_Directions for this task_
Wherever a line below holds the word "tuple", copy that line.

- - - - - - -

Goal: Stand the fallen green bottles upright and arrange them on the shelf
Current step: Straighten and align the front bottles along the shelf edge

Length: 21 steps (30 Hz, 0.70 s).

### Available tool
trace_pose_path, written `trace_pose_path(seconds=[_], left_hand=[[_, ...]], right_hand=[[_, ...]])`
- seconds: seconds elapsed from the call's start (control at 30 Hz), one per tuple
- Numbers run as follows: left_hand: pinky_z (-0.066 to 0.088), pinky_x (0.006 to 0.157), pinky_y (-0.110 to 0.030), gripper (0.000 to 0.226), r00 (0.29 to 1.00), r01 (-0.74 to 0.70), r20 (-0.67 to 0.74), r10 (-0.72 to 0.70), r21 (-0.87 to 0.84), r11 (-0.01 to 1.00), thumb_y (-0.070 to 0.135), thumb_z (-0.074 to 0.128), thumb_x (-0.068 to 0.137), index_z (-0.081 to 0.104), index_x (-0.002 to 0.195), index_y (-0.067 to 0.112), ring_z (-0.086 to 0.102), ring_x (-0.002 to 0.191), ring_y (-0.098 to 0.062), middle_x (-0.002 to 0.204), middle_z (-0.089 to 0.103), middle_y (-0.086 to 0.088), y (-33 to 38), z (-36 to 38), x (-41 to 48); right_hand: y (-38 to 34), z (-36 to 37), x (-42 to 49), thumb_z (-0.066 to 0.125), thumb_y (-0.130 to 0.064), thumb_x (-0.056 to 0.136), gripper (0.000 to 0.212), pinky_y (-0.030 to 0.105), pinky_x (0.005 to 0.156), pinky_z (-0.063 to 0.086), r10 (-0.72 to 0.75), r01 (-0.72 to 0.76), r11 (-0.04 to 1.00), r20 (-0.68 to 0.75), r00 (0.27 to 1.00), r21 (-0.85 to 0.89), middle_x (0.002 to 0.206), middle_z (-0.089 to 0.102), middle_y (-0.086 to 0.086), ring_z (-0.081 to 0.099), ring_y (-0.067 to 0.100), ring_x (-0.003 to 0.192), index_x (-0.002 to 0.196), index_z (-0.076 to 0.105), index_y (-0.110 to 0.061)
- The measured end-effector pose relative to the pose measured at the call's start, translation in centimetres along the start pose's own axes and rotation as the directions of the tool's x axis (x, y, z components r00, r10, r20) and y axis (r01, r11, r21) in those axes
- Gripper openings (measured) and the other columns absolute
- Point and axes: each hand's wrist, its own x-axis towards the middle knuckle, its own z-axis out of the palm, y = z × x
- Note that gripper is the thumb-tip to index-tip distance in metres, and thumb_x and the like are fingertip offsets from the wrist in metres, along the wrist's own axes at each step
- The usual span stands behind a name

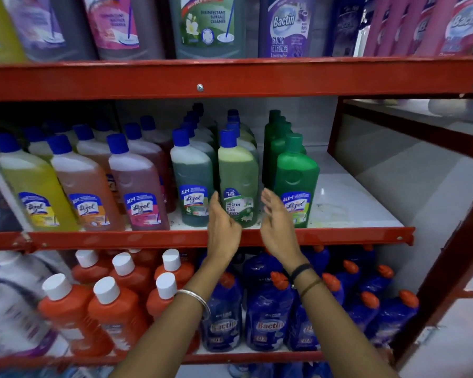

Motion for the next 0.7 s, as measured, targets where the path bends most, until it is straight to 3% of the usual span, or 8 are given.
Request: trace_pose_path(seconds=[0.07,0.17,0.33,0.5,0.6,0.7], left_hand=[[0.04,0.105,-0.042,0.077,0.995,0.0,0.102,-0.008,0.081,0.997,-0.009,0.042,0.075,0.013,0.144,0.007,0.044,0.127,-0.033,0.145,0.037,-0.019,-0.6,-0.2,0.8],[0.045,0.099,-0.045,0.086,0.985,-0.014,0.175,-0.009,0.128,0.992,-0.006,0.046,0.073,0.005,0.146,0.014,0.05,0.122,-0.035,0.142,0.043,-0.018,-0.8,-0.7,1.8],[0.044,0.095,-0.049,0.093,0.964,-0.09,0.266,0.009,0.296,0.951,-0.008,0.045,0.077,-0.016,0.145,0.012,0.049,0.117,-0.042,0.145,0.034,-0.022,-0.7,-1.3,1.2],[0.046,0.089,-0.048,0.083,0.968,-0.157,0.24,0.074,0.349,0.924,0.0,0.042,0.082,-0.014,0.144,0.004,0.053,0.103,-0.04,0.13,0.046,-0.027,-1.0,-1.8,0.5],[0.045,0.093,-0.047,0.079,0.967,-0.167,0.24,0.088,0.333,0.928,0.006,0.039,0.086,-0.015,0.144,0.006,0.053,0.105,-0.036,0.128,0.048,-0.025,-1.4,-2.1,0.2],[0.044,0.095,-0.046,0.078,0.965,-0.17,0.247,0.091,0.321,0.932,0.006,0.038,0.087,-0.016,0.144,0.007,0.052,0.108,-0.036,0.13,0.047,-0.024,-1.4,-2.3,0.1]], right_hand=[[-0.2,1.6,1.1,0.041,0.011,0.08,0.058,0.021,0.104,0.037,0.035,-0.034,0.999,0.021,0.999,-0.038,0.134,0.053,0.018,0.05,0.028,0.125,0.137,0.037,-0.002],[-0.9,2.4,2.5,0.042,0.012,0.079,0.059,0.009,0.078,0.035,0.117,-0.118,0.989,-0.017,0.993,-0.084,0.122,0.06,0.022,0.058,0.033,0.112,0.136,0.037,-0.003],[-1.6,3.0,2.5,0.037,0.014,0.077,0.066,0.019,0.072,0.041,0.166,-0.177,0.975,-0.093,0.982,-0.136,0.109,0.065,0.025,0.063,0.034,0.095,0.14,0.036,-0.006],[-2.0,2.7,1.7,0.036,0.015,0.076,0.066,0.018,0.064,0.04,0.171,-0.187,0.969,-0.106,0.979,-0.159,0.101,0.067,0.027,0.061,0.031,0.079,0.14,0.036,-0.003],[-2.0,2.5,0.7,0.037,0.015,0.076,0.065,0.019,0.055,0.035,0.145,-0.158,0.967,-0.077,0.986,-0.2,0.086,0.066,0.022,0.051,0.024,0.066,0.139,0.036,-0.001],[-1.6,2.4,0.5,0.037,0.015,0.073,0.065,0.026,0.057,0.039,0.122,-0.136,0.964,-0.075,0.99,-0.23,0.085,0.067,0.025,0.051,0.024,0.065,0.136,0.041,0.001]])
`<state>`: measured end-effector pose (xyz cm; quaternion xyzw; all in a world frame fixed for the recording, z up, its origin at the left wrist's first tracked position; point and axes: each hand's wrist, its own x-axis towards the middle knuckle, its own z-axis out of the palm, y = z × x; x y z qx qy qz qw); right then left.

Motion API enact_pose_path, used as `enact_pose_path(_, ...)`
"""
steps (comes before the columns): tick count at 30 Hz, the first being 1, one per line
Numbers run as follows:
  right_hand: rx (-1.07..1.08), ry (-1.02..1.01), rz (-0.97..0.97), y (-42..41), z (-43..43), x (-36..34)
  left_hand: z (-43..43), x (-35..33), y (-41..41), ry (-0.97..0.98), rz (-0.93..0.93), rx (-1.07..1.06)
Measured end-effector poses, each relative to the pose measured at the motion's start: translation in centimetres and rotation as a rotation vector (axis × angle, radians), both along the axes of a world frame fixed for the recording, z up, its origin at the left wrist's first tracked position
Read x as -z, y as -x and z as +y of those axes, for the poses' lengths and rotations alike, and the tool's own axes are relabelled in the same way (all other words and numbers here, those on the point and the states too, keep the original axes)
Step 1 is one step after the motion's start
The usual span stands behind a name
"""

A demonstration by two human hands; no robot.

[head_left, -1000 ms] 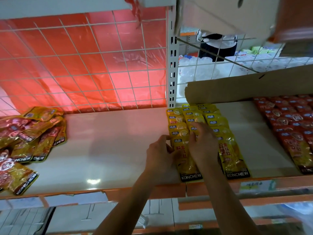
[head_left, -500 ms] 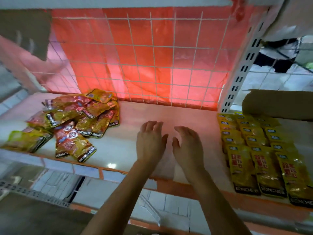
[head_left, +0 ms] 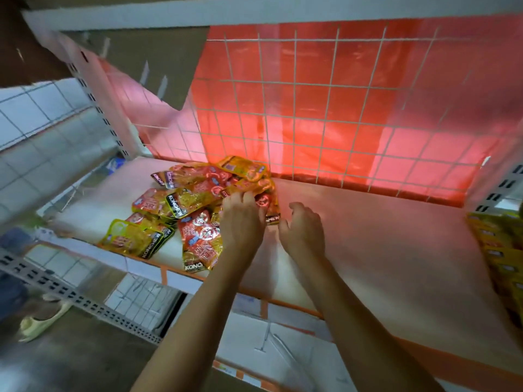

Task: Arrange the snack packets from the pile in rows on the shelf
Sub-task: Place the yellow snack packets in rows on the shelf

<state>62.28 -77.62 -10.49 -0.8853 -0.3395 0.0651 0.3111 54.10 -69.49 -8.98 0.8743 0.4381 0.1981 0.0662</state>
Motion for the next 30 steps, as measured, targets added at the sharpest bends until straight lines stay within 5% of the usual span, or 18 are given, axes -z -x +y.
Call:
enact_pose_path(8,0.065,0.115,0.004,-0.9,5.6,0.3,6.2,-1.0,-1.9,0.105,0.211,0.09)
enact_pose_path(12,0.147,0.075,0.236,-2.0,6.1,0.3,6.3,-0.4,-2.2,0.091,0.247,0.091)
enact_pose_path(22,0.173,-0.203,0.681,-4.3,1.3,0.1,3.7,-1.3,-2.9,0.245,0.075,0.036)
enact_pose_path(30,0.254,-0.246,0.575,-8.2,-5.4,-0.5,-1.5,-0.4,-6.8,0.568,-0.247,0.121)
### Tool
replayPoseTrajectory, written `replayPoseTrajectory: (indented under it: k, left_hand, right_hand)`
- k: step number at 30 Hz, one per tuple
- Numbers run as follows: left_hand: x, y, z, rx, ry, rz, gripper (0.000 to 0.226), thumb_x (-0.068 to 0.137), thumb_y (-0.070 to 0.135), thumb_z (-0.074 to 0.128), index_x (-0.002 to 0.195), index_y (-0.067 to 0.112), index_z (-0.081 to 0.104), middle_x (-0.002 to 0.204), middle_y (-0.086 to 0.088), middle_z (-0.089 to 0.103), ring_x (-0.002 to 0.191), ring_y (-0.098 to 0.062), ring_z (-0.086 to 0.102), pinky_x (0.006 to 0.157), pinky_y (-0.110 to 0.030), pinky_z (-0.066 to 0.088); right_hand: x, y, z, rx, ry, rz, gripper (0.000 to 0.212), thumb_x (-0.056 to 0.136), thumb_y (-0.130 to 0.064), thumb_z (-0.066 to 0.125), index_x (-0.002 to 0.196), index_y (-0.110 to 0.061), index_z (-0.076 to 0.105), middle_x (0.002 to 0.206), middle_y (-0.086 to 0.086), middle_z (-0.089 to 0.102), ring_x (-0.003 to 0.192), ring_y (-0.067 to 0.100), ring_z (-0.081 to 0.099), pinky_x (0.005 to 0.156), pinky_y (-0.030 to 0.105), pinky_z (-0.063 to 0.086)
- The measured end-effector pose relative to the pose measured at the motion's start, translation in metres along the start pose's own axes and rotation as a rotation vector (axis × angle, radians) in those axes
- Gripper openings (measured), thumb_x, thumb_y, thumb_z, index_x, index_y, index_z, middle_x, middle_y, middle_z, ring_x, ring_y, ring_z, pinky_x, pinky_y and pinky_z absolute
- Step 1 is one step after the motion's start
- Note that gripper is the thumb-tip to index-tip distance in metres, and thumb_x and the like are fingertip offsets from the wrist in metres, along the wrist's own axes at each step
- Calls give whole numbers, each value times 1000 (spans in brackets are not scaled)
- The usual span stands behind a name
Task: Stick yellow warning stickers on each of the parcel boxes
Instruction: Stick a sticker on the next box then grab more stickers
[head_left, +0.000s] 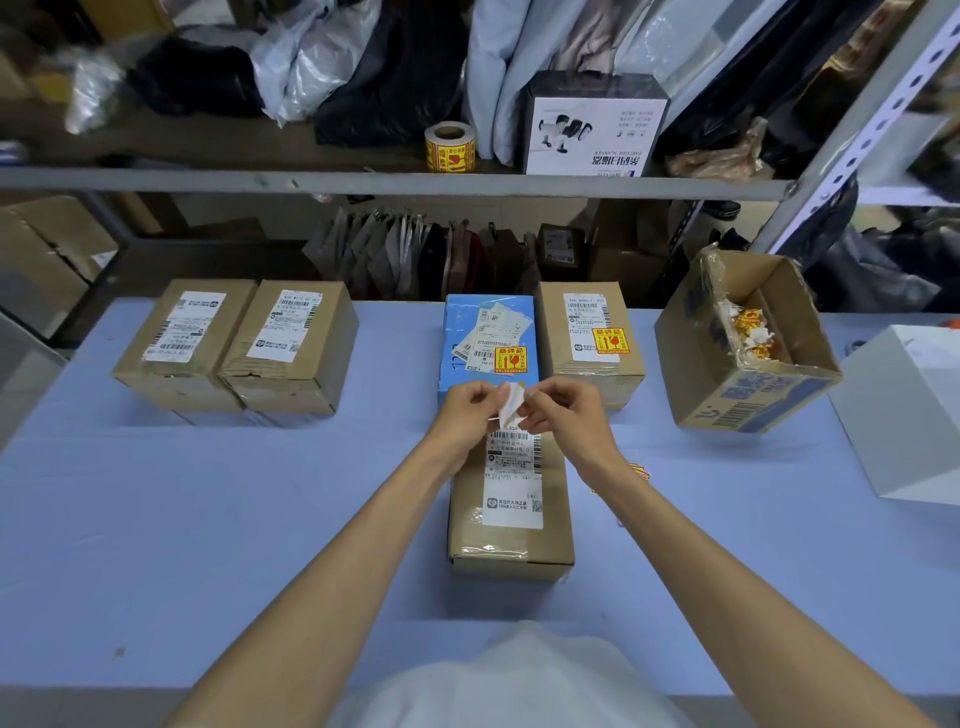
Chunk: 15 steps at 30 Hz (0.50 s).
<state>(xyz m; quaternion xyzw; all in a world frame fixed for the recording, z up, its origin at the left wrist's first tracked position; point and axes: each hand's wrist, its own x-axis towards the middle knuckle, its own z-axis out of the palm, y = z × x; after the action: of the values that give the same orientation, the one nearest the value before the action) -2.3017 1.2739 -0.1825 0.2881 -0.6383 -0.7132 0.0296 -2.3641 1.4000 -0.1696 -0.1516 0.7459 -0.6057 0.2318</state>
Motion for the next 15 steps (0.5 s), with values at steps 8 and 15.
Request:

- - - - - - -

_Answer for the task_
- seconds: seconds elapsed from the call's start (control at 30 Hz), one per tuple
- k: step number at 30 Hz, one per tuple

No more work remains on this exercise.